◆ TO DO ◆
This exercise asks for every line of the material that contains the word "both".

◆ PROVIDED DATA ◆

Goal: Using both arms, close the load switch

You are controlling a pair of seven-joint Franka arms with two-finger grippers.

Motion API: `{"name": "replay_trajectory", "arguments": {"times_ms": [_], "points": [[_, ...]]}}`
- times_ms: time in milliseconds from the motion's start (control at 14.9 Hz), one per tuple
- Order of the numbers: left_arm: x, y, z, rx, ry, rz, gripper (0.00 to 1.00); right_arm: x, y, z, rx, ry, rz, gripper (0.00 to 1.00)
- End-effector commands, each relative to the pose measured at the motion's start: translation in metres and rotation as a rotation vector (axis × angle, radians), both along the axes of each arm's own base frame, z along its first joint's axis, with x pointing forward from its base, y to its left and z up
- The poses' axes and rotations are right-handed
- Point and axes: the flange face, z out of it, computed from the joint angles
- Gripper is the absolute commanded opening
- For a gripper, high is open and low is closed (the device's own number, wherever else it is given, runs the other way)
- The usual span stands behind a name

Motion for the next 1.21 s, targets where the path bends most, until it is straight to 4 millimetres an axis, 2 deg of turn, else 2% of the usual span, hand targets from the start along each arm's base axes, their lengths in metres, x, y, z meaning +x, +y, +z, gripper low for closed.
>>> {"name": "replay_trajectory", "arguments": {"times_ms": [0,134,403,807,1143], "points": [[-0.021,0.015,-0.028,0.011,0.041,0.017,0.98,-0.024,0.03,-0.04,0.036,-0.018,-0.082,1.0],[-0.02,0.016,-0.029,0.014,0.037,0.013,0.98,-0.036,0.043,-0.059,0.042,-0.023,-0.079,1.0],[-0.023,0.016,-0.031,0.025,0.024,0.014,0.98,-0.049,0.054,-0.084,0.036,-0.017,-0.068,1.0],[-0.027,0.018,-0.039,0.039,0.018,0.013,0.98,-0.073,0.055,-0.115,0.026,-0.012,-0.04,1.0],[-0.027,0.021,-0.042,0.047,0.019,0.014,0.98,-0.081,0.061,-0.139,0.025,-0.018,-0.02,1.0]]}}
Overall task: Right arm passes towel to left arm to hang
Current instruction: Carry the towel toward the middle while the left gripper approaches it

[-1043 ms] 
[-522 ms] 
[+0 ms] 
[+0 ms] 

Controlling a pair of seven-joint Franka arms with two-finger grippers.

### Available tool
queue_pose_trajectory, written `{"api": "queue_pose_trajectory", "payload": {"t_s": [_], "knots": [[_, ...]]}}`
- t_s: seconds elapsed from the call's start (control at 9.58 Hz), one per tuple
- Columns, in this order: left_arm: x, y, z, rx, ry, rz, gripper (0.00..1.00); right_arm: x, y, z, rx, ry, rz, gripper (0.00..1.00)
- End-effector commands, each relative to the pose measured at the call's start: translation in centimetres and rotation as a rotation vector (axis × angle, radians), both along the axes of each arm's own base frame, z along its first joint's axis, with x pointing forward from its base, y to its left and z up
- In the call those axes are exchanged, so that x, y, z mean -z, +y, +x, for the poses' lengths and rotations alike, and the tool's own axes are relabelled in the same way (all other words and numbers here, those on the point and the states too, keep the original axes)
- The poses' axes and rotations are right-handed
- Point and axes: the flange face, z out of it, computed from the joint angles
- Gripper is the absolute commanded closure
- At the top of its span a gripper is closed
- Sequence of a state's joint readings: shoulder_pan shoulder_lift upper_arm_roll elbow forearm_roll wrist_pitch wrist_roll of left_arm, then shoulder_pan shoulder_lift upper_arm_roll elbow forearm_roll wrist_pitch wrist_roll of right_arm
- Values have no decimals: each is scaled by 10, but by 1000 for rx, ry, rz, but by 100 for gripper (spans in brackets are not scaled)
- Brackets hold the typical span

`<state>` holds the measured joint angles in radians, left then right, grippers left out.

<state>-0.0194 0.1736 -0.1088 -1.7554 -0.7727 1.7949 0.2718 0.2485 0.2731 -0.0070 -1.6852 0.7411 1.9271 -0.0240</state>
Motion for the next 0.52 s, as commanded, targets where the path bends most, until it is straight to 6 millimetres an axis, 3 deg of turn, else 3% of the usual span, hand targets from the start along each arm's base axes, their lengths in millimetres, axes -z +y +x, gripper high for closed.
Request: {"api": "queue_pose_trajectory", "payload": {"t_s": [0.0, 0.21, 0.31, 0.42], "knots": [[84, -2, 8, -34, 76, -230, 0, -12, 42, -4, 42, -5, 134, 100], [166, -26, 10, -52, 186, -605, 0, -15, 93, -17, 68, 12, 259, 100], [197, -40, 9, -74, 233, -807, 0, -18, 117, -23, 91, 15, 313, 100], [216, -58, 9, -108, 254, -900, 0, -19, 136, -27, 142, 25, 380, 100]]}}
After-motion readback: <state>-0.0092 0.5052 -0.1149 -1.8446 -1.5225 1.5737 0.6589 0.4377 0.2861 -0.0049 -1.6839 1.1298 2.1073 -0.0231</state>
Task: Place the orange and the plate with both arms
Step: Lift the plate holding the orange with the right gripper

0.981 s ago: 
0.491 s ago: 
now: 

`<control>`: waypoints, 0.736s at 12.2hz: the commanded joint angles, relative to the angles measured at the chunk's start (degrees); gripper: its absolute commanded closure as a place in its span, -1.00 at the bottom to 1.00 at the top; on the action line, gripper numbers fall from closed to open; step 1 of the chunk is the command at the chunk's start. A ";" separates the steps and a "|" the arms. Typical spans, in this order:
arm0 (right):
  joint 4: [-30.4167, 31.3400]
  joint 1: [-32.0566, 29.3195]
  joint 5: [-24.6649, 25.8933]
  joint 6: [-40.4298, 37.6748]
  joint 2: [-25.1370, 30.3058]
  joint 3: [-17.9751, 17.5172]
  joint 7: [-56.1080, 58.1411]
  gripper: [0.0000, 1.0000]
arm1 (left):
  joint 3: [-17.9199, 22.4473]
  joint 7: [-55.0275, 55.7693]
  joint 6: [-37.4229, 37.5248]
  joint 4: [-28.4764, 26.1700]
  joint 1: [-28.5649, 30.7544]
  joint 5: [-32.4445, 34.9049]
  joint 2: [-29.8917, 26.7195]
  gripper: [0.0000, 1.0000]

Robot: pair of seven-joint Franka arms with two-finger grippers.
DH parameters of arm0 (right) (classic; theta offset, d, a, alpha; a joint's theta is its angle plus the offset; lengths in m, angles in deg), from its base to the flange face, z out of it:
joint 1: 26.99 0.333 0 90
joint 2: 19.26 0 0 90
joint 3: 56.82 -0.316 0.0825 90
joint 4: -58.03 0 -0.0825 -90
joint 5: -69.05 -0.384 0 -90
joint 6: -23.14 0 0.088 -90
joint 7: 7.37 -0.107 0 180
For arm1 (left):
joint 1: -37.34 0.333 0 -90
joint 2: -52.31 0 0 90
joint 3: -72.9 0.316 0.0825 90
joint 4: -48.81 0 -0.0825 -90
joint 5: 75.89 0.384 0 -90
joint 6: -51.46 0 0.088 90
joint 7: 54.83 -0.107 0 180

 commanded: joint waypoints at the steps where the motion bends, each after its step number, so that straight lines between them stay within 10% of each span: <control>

◆ EXERCISE RESPONSE ◆
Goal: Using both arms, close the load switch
- End-effector commands, each relative to the pose measured at the motion's start: translation in metres and rotation as a rotation vector (axis × angle, radians), both along the axes of each arm's own base frame, z along its first joint's axis, with x pointing forward from its base, y to its left and z up
- End-effector commands, each relative to the pose measured at the call's start: translation in centimetres and rotation as a rotation vector (axis × angle, radians), both along the axes of each arm's own base frame, z along its first joint's axis, with x pointing forward from its base, y to its left and z up
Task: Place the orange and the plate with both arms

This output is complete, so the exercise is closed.